I'm going to go over to a friend's place tomorrow and do some light limbing for him on a couple of small trees. Thought it would be a good time to go and check out my new saw.

The dealer filled both the fuel and oil tank full. I had to loosen the chain just a tad, as it was too tight. I then removed the spark-arrestor from the muffler.

I then started it up. It came to life on the 2nd pull. I've *never* had a new saw do that before. Chain saws can be a royal PITA when it comes to starting them. They can be very finicky. Very easy to flood.

Once started, it idled and revved great. Once warm, it was one-tug on the rope to fire it up. Easiest starting chainsaw I've *ever* owned, bar none.

It's light weight and very maneuverable. It sounds like a high quality saw. It has that deep down rumble that you would expect. Nothing tinny sounding about it.

Anyways, I have a gut feeling this saw will be a part of the family for many years to come. :smt023


----------



## Steve M1911A1 (Feb 6, 2008)

OK.
I'm filled with *envy*!

We have an electric chain-saw, and a _l-o-n-g_ extension cord, for emergencies.
It'll clear the road in front of our house, if the juice stays on. But it won't take a real tree apart.

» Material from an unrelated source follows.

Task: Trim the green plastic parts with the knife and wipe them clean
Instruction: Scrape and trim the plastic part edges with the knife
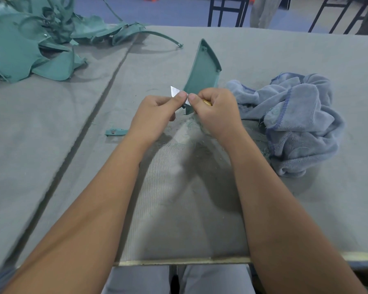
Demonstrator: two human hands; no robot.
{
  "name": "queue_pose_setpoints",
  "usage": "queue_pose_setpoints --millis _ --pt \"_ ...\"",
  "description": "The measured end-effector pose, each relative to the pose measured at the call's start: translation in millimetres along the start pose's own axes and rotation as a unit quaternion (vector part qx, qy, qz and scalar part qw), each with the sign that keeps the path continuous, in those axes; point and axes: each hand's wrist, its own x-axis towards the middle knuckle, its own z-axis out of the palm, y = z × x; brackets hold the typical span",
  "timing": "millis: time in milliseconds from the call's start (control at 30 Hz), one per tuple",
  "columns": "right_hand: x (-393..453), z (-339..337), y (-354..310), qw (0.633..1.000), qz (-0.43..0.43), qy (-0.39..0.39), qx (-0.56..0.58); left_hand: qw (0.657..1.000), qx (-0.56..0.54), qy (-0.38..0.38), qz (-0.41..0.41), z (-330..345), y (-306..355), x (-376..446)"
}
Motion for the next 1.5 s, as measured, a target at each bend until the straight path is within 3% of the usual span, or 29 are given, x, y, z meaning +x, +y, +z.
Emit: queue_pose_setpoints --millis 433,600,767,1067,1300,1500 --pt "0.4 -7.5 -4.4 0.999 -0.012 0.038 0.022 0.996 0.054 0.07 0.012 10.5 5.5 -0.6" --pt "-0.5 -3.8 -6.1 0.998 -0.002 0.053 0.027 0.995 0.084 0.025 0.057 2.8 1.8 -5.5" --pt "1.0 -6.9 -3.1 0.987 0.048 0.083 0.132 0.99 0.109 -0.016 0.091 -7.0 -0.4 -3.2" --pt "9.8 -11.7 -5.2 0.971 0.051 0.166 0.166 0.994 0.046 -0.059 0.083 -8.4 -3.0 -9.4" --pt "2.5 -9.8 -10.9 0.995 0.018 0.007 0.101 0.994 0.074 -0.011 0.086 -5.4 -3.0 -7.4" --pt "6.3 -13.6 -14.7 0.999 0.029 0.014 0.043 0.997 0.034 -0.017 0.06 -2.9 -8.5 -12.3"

Trouble is, when trees fall around here, they usually take the power lines along with 'em.


----------



## paratrooper (Feb 1, 2012)

Steve M1911A1 said:


> OK.
> I'm filled with *envy*!
> 
> We have an electric chain-saw, and a _l-o-n-g_ extension cord, for emergencies.
> ...


I have a Remington electric chainsaw as well. Picked it up at a yard sale a few years back for $10.00. It was like new in it's original box. Someone bought it for a one-time project and never used it again. They sell for about $60.00 or so new.

It does a pretty good job for an electric. 16" Oregon bar / chain and a manual bar oiler. 11 amps, so it makes some decent torque. Just not much of a revver.


----------